Where there is plenty of space available to take up grade, very large boulders can provide both a high degree of stability and the beauty of natural rock outcroppings. This solution is more viable in areas where such immense boulders are available locally due to the difficulty in shipping them long distances. Moreover, heavy equipment and a crane as well as experienced landscapers to set each boulder just so, are all essential to creating such an outstanding composition. This is a perfect choice for landscapes for native plants from mountain regions that are accustomed to the extreme drainage and elevated root zones of their habitat of origin.
Hillside view homes are most often the sites of multiple retaining walls necessary for creating level building and outdoor living spaces. Here the ratio of the natural slope began at about 3:1 and was altered by a very large poured concrete retaining wall to the rear. This wall requires a tremendous footing to remain upright, and its core must be heavily reinforced with steel to prevent cracking or possible failure in the future. The contemporary design foregoes any veneer by allowing the form board gap lines to remain visible, providing a linear texture to the face of the wall. Because the rear wall would be so oppressive if left as is, a second wall was poured in the foreground to allow grade to change with tiers. If this wall is designed into the slope grading, it too will require massive footings. If the wall was simply to hold back fill soil for planting, its structural requirements will be more modest. The contrast between the two is created by the smooth floated finish of the planter wall making it the stronger of the two design elements.
Landscapes for modern architecture rely heavily on powerful forms set against naturalistic planting. Here the designer created upper and lower lawn spaces by a series of poured concrete retaining walls. This smooth surface finish is a fantastic opportunity to cast shadows of plant forms and textures illuminated from carefully crafted up lighting. The contemporary look of poured concrete is cost effective because there is no need for veneer stone or tile which can increase the overall cost by as much as 30%. This demonstrates the importance of simplicity in modern architecture which originated as a solution for low cost housing that does not require complex building materials or techniques.
This enchanting cottage sits gently elevated above the surrounding grade, but a traditional retaining wall would not accent its charm quite the same way as this river boulder wall.
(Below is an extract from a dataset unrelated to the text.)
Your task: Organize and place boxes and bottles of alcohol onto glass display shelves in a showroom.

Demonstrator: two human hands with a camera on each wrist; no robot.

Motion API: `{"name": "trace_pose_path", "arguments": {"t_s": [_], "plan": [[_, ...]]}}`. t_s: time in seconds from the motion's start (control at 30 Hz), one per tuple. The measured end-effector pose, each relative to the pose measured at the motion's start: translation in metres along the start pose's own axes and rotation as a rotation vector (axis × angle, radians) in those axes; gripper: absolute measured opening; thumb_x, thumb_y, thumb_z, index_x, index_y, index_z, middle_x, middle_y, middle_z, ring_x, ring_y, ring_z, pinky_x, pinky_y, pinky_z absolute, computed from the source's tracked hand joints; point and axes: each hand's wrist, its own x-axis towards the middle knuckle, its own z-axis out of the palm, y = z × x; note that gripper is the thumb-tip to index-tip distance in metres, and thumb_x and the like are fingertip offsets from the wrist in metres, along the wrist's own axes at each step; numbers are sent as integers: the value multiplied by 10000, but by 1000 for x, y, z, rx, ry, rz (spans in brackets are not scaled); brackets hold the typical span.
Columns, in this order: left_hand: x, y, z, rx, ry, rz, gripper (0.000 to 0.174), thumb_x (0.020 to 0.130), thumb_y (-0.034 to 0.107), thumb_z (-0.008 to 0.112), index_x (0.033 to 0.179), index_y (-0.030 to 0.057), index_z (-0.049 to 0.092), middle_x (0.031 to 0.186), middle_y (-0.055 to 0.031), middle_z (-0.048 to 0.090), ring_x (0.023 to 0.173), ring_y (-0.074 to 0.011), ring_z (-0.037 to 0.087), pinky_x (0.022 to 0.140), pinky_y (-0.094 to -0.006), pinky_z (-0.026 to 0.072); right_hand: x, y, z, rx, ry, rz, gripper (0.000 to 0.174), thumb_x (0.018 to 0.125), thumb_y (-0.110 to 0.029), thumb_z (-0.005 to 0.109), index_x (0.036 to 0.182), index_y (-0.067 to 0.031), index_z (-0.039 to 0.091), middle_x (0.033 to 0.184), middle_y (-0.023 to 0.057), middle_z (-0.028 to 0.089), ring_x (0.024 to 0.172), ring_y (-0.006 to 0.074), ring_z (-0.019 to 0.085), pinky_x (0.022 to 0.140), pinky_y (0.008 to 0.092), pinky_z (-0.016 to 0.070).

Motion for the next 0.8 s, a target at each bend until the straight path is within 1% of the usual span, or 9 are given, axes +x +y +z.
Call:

In areas rounded boulders are available, this lighter value stone offers a gardener's dream rockery. Where more sharp edged dry stone may stack tightly, these rounded pieces offer openings at the joints perfect for certain kinds of perennials and grasses. Loose stone also allows the height of the wall to vary here and there to accommodate other favorite plants that lend the cottage garden look to the landscape. For the devoted gardener on a site with a high water table, there is no better way to elevate a garden of favorite perennials.